**THE TASK**. The data that follows is to be given again, exactly as written.

**Data records**.
^^^^^^^^^^^^^^^^
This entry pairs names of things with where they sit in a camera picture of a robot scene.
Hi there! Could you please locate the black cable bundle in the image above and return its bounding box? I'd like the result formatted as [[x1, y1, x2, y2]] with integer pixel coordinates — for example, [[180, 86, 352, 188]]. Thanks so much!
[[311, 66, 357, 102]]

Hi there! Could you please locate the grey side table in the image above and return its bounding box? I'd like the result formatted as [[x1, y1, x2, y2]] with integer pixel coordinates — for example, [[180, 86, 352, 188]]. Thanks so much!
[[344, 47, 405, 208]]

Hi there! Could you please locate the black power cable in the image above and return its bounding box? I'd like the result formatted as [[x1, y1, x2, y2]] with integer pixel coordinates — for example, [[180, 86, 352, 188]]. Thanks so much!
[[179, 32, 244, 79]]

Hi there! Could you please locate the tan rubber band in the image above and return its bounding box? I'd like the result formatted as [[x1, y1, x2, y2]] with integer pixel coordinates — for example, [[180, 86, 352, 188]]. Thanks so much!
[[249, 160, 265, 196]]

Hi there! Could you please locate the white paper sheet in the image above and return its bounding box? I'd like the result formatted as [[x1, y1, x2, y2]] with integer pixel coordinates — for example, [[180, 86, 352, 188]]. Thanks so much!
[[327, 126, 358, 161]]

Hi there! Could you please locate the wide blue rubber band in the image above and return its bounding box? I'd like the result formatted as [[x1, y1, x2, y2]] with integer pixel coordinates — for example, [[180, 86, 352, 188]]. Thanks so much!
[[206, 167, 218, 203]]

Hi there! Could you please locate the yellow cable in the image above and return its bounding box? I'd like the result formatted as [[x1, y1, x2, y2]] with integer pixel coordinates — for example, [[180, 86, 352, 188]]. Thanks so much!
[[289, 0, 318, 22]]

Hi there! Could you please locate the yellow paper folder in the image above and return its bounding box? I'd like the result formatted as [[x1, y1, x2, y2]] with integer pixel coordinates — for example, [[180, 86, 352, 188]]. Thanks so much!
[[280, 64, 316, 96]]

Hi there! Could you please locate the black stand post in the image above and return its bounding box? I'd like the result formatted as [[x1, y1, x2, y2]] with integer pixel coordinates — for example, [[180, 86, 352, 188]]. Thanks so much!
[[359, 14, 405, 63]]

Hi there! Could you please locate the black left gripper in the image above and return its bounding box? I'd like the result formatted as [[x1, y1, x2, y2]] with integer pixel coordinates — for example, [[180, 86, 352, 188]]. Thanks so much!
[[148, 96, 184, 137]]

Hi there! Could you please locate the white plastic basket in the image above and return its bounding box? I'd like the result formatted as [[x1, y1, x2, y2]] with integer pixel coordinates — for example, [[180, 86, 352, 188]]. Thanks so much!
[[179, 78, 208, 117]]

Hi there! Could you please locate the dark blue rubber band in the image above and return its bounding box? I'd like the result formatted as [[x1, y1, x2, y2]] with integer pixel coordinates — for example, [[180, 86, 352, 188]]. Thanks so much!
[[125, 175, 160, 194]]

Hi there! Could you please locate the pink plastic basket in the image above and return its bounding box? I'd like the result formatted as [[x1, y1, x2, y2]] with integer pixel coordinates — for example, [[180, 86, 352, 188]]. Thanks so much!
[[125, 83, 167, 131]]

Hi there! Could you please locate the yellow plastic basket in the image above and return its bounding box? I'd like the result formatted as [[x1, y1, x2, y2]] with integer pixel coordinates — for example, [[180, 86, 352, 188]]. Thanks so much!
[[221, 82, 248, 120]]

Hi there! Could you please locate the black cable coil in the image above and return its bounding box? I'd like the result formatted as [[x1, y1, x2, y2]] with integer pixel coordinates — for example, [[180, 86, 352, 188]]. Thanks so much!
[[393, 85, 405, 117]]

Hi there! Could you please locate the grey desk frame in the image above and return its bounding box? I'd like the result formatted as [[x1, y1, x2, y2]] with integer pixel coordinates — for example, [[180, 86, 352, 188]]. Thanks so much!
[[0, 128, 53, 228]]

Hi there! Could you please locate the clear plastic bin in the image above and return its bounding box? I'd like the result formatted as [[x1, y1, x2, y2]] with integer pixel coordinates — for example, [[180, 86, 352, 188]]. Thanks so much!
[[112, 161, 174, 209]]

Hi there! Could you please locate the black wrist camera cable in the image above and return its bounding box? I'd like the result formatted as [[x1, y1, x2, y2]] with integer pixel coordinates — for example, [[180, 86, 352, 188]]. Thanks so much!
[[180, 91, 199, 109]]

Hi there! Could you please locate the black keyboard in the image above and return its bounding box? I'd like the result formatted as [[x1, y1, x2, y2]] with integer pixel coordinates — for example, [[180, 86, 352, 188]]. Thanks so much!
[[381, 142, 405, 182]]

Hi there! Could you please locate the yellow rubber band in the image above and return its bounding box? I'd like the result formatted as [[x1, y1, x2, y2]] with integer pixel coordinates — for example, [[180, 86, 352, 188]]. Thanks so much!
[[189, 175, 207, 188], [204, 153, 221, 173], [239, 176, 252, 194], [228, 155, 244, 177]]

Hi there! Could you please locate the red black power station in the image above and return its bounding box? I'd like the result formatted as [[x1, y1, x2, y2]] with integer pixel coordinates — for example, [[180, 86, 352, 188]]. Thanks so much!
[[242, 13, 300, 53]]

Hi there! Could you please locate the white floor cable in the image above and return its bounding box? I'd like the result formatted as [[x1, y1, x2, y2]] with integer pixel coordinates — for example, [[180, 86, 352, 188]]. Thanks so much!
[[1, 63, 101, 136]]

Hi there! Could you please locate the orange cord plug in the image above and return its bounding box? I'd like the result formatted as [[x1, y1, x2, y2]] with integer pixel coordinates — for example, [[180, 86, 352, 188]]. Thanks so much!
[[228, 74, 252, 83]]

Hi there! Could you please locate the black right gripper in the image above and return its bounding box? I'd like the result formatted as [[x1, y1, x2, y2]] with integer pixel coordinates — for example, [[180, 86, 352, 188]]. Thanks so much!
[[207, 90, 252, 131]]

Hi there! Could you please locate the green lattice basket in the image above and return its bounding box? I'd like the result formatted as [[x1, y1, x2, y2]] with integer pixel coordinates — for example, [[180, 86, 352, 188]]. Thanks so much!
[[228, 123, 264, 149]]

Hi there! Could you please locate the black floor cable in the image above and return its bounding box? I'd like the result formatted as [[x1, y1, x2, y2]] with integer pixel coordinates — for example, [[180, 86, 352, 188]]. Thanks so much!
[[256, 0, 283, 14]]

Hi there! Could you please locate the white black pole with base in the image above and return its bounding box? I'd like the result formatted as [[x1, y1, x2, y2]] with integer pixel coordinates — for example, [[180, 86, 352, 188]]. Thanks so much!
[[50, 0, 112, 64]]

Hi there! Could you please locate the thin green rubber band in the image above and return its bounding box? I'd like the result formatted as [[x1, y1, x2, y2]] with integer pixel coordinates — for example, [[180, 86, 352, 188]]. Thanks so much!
^^^^^^^^^^^^^^^^
**ANSWER TO THIS EXERCISE**.
This entry pairs names of things with where they sit in a camera picture of a robot scene.
Hi there! Could you please locate the black cable bundle in the image above and return its bounding box? I'd like the result formatted as [[x1, y1, x2, y2]] with integer pixel coordinates — for example, [[180, 86, 352, 188]]. Thanks so much!
[[311, 66, 357, 102]]

Hi there! Could you please locate the grey side table in the image above and return its bounding box? I'd like the result formatted as [[x1, y1, x2, y2]] with integer pixel coordinates — for example, [[180, 86, 352, 188]]. Thanks so much!
[[344, 47, 405, 208]]

Hi there! Could you please locate the black power cable in the image above and return its bounding box? I'd like the result formatted as [[x1, y1, x2, y2]] with integer pixel coordinates — for example, [[180, 86, 352, 188]]. Thanks so much!
[[179, 32, 244, 79]]

Hi there! Could you please locate the tan rubber band in the image above and return its bounding box? I'd like the result formatted as [[x1, y1, x2, y2]] with integer pixel coordinates — for example, [[180, 86, 352, 188]]. Thanks so much!
[[249, 160, 265, 196]]

Hi there! Could you please locate the white paper sheet in the image above and return its bounding box? I'd like the result formatted as [[x1, y1, x2, y2]] with integer pixel coordinates — for example, [[180, 86, 352, 188]]. Thanks so much!
[[327, 126, 358, 161]]

Hi there! Could you please locate the wide blue rubber band in the image above and return its bounding box? I'd like the result formatted as [[x1, y1, x2, y2]] with integer pixel coordinates — for example, [[180, 86, 352, 188]]. Thanks so much!
[[206, 167, 218, 203]]

Hi there! Could you please locate the yellow cable in the image above and return its bounding box? I'd like the result formatted as [[x1, y1, x2, y2]] with integer pixel coordinates — for example, [[180, 86, 352, 188]]. Thanks so much!
[[289, 0, 318, 22]]

Hi there! Could you please locate the yellow paper folder in the image above and return its bounding box? I'd like the result formatted as [[x1, y1, x2, y2]] with integer pixel coordinates — for example, [[180, 86, 352, 188]]. Thanks so much!
[[280, 64, 316, 96]]

Hi there! Could you please locate the black stand post in the image above and return its bounding box? I'd like the result formatted as [[x1, y1, x2, y2]] with integer pixel coordinates — for example, [[180, 86, 352, 188]]. Thanks so much!
[[359, 14, 405, 63]]

Hi there! Could you please locate the black left gripper in the image above and return its bounding box? I'd like the result formatted as [[x1, y1, x2, y2]] with integer pixel coordinates — for example, [[180, 86, 352, 188]]. Thanks so much!
[[148, 96, 184, 137]]

Hi there! Could you please locate the white plastic basket in the image above and return its bounding box? I'd like the result formatted as [[x1, y1, x2, y2]] with integer pixel coordinates — for example, [[180, 86, 352, 188]]. Thanks so much!
[[179, 78, 208, 117]]

Hi there! Could you please locate the dark blue rubber band in the image above and return its bounding box? I'd like the result formatted as [[x1, y1, x2, y2]] with integer pixel coordinates — for example, [[180, 86, 352, 188]]. Thanks so much!
[[125, 175, 160, 194]]

Hi there! Could you please locate the pink plastic basket in the image above and return its bounding box? I'd like the result formatted as [[x1, y1, x2, y2]] with integer pixel coordinates — for example, [[180, 86, 352, 188]]. Thanks so much!
[[125, 83, 167, 131]]

Hi there! Could you please locate the yellow plastic basket in the image above and return its bounding box? I'd like the result formatted as [[x1, y1, x2, y2]] with integer pixel coordinates — for example, [[180, 86, 352, 188]]. Thanks so much!
[[221, 82, 248, 120]]

Hi there! Could you please locate the black cable coil in the image above and return its bounding box? I'd like the result formatted as [[x1, y1, x2, y2]] with integer pixel coordinates — for example, [[180, 86, 352, 188]]. Thanks so much!
[[393, 85, 405, 117]]

Hi there! Could you please locate the grey desk frame in the image above and return its bounding box? I'd like the result formatted as [[x1, y1, x2, y2]] with integer pixel coordinates — for example, [[180, 86, 352, 188]]. Thanks so much!
[[0, 128, 53, 228]]

Hi there! Could you please locate the clear plastic bin in the image above and return its bounding box? I'd like the result formatted as [[x1, y1, x2, y2]] with integer pixel coordinates — for example, [[180, 86, 352, 188]]. Thanks so much!
[[112, 161, 174, 209]]

Hi there! Could you please locate the black wrist camera cable in the image above and return its bounding box? I'd like the result formatted as [[x1, y1, x2, y2]] with integer pixel coordinates — for example, [[180, 86, 352, 188]]. Thanks so much!
[[180, 91, 199, 109]]

Hi there! Could you please locate the black keyboard in the image above and return its bounding box? I'd like the result formatted as [[x1, y1, x2, y2]] with integer pixel coordinates — for example, [[180, 86, 352, 188]]. Thanks so much!
[[381, 142, 405, 182]]

Hi there! Could you please locate the yellow rubber band in the image above and return its bounding box? I'd like the result formatted as [[x1, y1, x2, y2]] with integer pixel coordinates — for example, [[180, 86, 352, 188]]. Thanks so much!
[[189, 175, 207, 188], [204, 153, 221, 173], [239, 176, 252, 194], [228, 155, 244, 177]]

Hi there! Could you please locate the red black power station in the image above and return its bounding box? I'd like the result formatted as [[x1, y1, x2, y2]] with integer pixel coordinates — for example, [[180, 86, 352, 188]]. Thanks so much!
[[242, 13, 300, 53]]

Hi there! Could you please locate the white floor cable in the image above and return its bounding box? I'd like the result formatted as [[x1, y1, x2, y2]] with integer pixel coordinates — for example, [[180, 86, 352, 188]]. Thanks so much!
[[1, 63, 101, 136]]

Hi there! Could you please locate the orange cord plug in the image above and return its bounding box? I'd like the result formatted as [[x1, y1, x2, y2]] with integer pixel coordinates — for example, [[180, 86, 352, 188]]. Thanks so much!
[[228, 74, 252, 83]]

Hi there! Could you please locate the black right gripper in the image above and return its bounding box? I'd like the result formatted as [[x1, y1, x2, y2]] with integer pixel coordinates — for example, [[180, 86, 352, 188]]. Thanks so much!
[[207, 90, 252, 131]]

Hi there! Could you please locate the green lattice basket in the image above and return its bounding box? I'd like the result formatted as [[x1, y1, x2, y2]] with integer pixel coordinates — for example, [[180, 86, 352, 188]]. Thanks so much!
[[228, 123, 264, 149]]

Hi there! Could you please locate the black floor cable in the image above and return its bounding box? I'd like the result formatted as [[x1, y1, x2, y2]] with integer pixel coordinates — for example, [[180, 86, 352, 188]]. Thanks so much!
[[256, 0, 283, 14]]

Hi there! Could you please locate the white black pole with base in the image above and return its bounding box? I'd like the result formatted as [[x1, y1, x2, y2]] with integer pixel coordinates — for example, [[180, 86, 352, 188]]. Thanks so much!
[[50, 0, 112, 64]]

Hi there! Could you please locate the thin green rubber band in the image above and return its bounding box? I'd like the result formatted as [[x1, y1, x2, y2]] with integer pixel coordinates — for example, [[180, 86, 352, 188]]. Thanks so much!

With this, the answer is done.